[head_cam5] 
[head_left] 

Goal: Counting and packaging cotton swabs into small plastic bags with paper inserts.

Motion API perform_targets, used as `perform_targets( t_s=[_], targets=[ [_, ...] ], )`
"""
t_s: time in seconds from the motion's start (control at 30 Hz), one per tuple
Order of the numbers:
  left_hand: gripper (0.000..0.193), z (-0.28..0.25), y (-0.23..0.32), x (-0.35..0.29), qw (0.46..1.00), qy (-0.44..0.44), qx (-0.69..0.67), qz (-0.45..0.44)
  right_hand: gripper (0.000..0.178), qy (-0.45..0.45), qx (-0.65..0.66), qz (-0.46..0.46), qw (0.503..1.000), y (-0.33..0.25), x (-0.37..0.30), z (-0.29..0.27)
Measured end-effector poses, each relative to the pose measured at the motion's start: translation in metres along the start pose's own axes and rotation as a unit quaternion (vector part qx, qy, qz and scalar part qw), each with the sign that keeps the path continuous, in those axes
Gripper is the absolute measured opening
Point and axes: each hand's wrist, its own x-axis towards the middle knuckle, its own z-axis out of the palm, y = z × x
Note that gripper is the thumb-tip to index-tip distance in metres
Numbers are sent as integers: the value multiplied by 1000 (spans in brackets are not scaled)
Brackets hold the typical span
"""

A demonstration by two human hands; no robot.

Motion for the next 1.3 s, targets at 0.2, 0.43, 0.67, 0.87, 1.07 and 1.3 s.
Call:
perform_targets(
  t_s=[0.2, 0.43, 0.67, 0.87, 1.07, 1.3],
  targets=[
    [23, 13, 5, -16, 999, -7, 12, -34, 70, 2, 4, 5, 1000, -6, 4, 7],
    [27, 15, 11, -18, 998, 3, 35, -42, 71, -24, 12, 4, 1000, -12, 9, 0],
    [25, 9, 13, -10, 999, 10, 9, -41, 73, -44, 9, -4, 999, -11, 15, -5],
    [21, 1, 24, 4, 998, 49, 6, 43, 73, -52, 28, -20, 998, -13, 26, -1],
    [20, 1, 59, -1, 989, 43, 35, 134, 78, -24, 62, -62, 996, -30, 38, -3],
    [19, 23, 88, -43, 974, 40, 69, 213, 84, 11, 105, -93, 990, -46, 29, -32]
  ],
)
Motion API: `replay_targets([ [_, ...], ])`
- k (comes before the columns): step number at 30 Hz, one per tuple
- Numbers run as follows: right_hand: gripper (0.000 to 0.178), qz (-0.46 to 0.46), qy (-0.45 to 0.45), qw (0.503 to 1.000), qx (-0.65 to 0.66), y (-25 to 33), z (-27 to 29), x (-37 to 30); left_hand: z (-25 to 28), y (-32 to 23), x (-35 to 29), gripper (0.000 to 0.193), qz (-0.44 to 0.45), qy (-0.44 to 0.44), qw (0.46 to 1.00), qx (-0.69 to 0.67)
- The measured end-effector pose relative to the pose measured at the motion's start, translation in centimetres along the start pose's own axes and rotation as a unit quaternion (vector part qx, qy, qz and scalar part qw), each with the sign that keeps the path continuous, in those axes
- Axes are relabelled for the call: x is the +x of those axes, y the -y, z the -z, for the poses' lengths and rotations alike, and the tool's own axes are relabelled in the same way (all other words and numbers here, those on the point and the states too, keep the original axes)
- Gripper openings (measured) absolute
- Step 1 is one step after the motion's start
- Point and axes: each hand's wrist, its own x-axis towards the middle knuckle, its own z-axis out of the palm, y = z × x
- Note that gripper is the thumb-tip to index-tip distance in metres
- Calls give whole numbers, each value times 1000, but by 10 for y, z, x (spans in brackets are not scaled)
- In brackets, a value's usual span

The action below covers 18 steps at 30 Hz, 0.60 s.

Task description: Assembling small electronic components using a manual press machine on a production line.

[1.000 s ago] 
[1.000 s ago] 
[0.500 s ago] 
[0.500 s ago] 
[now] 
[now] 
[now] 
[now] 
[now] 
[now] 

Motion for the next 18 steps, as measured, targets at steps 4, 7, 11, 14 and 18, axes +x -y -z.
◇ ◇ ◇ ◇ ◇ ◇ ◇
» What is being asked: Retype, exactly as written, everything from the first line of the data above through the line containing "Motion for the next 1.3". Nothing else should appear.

» Exercise output:
[head_cam5] 
[head_left] 

Goal: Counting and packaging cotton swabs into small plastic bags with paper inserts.

Motion API perform_targets, used as `perform_targets( t_s=[_], targets=[ [_, ...] ], )`
"""
t_s: time in seconds from the motion's start (control at 30 Hz), one per tuple
Order of the numbers:
  left_hand: gripper (0.000..0.193), z (-0.28..0.25), y (-0.23..0.32), x (-0.35..0.29), qw (0.46..1.00), qy (-0.44..0.44), qx (-0.69..0.67), qz (-0.45..0.44)
  right_hand: gripper (0.000..0.178), qy (-0.45..0.45), qx (-0.65..0.66), qz (-0.46..0.46), qw (0.503..1.000), y (-0.33..0.25), x (-0.37..0.30), z (-0.29..0.27)
Measured end-effector poses, each relative to the pose measured at the motion's start: translation in metres along the start pose's own axes and rotation as a unit quaternion (vector part qx, qy, qz and scalar part qw), each with the sign that keeps the path continuous, in those axes
Gripper is the absolute measured opening
Point and axes: each hand's wrist, its own x-axis towards the middle knuckle, its own z-axis out of the palm, y = z × x
Note that gripper is the thumb-tip to index-tip distance in metres
Numbers are sent as integers: the value multiplied by 1000 (spans in brackets are not scaled)
Brackets hold the typical span
"""

A demonstration by two human hands; no robot.

Motion for the next 1.3 s, targets at 0.2, 0.43, 0.67, 0.87, 1.07 and 1.3 s.

That completes the response to the exercise.